I am running into some issues during translation. During training everything works fine, but during translation the multiheadattention in the decoder throws an error about the mask size.
Traceback (most recent call last):
File "/home/bram/.local/share/virtualenvs/nfr-experiments-3R5lX5O6/bin/onmt_translate", line 11, in <module>
load_entry_point('OpenNMT-py', 'console_scripts', 'onmt_translate')()
File "/home/bram/Python/projects/nfr-experiments/OpenNMT-py/onmt/bin/translate.py", line 48, in main
translate(opt)
File "/home/bram/Python/projects/nfr-experiments/OpenNMT-py/onmt/bin/translate.py", line 25, in translate
translator.translate(
File "/home/bram/Python/projects/nfr-experiments/OpenNMT-py/onmt/translate/translator.py", line 361, in translate
batch_data = self.translate_batch(
File "/home/bram/Python/projects/nfr-experiments/OpenNMT-py/onmt/translate/translator.py", line 550, in translate_batch
return self._translate_batch_with_strategy(batch, src_vocabs,
File "/home/bram/Python/projects/nfr-experiments/OpenNMT-py/onmt/translate/translator.py", line 674, in _translate_batch_with_strategy
log_probs, attn = self._decode_and_generate(
File "/home/bram/Python/projects/nfr-experiments/OpenNMT-py/onmt/translate/translator.py", line 589, in _decode_and_generate
dec_out, dec_attn = self.model.decoder(
File "/home/bram/.local/share/virtualenvs/nfr-experiments-3R5lX5O6/lib/python3.8/site-packages/torch/nn/modules/module.py", line 532, in __call__
result = self.forward(*input, **kwargs)
File "/home/bram/Python/projects/nfr-experiments/OpenNMT-py/onmt/decoders/transformer.py", line 319, in forward
output, attn, attn_align = layer(
File "/home/bram/.local/share/virtualenvs/nfr-experiments-3R5lX5O6/lib/python3.8/site-packages/torch/nn/modules/module.py", line 532, in __call__
result = self.forward(*input, **kwargs)
File "/home/bram/Python/projects/nfr-experiments/OpenNMT-py/onmt/decoders/transformer.py", line 93, in forward
output, attns = self._forward(*args, **kwargs)

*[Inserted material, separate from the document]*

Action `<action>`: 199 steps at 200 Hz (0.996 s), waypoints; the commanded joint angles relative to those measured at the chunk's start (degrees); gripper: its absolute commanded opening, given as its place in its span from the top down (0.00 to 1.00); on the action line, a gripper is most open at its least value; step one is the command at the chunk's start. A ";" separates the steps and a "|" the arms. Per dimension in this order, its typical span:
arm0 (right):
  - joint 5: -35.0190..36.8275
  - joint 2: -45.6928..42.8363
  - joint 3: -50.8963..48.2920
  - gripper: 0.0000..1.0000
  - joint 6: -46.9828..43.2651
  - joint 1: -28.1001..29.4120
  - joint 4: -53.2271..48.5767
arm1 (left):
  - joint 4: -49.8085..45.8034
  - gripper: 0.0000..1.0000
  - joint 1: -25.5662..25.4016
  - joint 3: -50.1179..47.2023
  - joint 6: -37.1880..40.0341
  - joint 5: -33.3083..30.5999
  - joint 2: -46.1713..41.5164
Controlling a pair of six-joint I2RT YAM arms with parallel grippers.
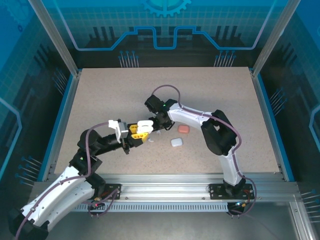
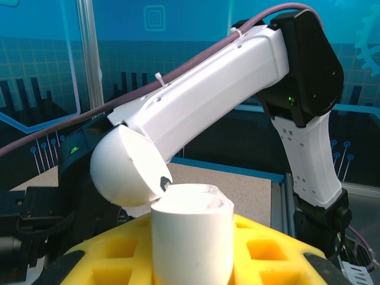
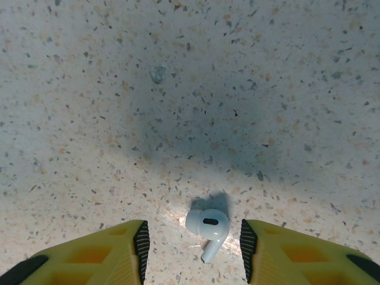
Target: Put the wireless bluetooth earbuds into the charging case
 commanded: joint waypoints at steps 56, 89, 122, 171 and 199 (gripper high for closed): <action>0.79 4.67 4.02 0.56 -0.73 0.69 -4.82 | 1.23 0.85 -0.44 0.00 -0.18 -0.84 -0.52; 0.37 5.46 3.99 0.57 -0.97 0.76 -5.06 | 0.72 0.85 -0.44 0.29 -0.09 -0.85 -0.55; -0.10 6.18 4.07 0.58 -1.07 0.76 -5.06 | 0.45 0.85 -0.39 0.44 -0.12 -0.86 -0.52; -0.55 6.74 4.31 0.62 -1.24 0.92 -5.67 | 0.05 0.85 -0.42 0.35 -0.01 -1.05 -0.56; 0.04 7.15 4.74 0.64 -1.56 1.12 -6.64 | -0.30 0.85 -0.44 0.35 -0.03 -1.16 -0.63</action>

File "/home/bram/Python/projects/nfr-experiments/OpenNMT-py/onmt/decoders/transformer.py", line 165, in _forward
mid, attns = self.context_attn(memory_bank, memory_bank, query_norm,
File "/home/bram/.local/share/virtualenvs/nfr-experiments-3R5lX5O6/lib/python3.8/site-packages/torch/nn/modules/module.py", line 532, in __call__
result = self.forward(*input, **kwargs)
File "/home/bram/Python/projects/nfr-experiments/OpenNMT-py/onmt/modules/multi_headed_attn.py", line 202, in forward
scores = scores.masked_fill(mask, -1e18)
RuntimeError: The size of tensor a (30) must match the size of tensor b (150) at non-singleton dimension 0
After doing some logging I found that the encoder does not have any issues, but that the decoder cannot simply use the src_mask that was created in the encoder. I am not sure why. Here are the logs, and you can see that in the first decoder layer multi-head attention will fail because there is a shape mismatch in the code snippet that you linked. So the mask should be filled for the padded tokens, but the dimensions do not match.
Entering encoder layer 0
score torch.Size([30, 8, 223, 223])
mask torch.Size([30, 1, 1, 223])
Entering encoder layer 1
score torch.Size([30, 8, 223, 223])
mask torch.Size([30, 1, 1, 223])
Entering encoder layer 2
score torch.Size([30, 8, 223, 223])
mask torch.Size([30, 1, 1, 223])
Entering encoder layer 3
score torch.Size([30, 8, 223, 223])
mask torch.Size([30, 1, 1, 223])
Entering encoder layer 4
score torch.Size([30, 8, 223, 223])
mask torch.Size([30, 1, 1, 223])
Entering encoder layer 5
score torch.Size([30, 8, 223, 223])
mask torch.Size([30, 1, 1, 223])
decoder_input torch.Size([1, 150, 1])
src_pad_mask torch.Size([30, 1, 223]) # here
tgt_pad_mask torch.Size([150, 1, 1])
Entering decoder layer 0
score torch.Size([150, 8, 1, 223])
mask torch.Size([30, 1, 1, 223]) # here
So it seems that the decoder expects a much larger attention mask then the encoder returns, but I do not understand why. Do you have any thoughts on this? Especially odd to me since this does work in training.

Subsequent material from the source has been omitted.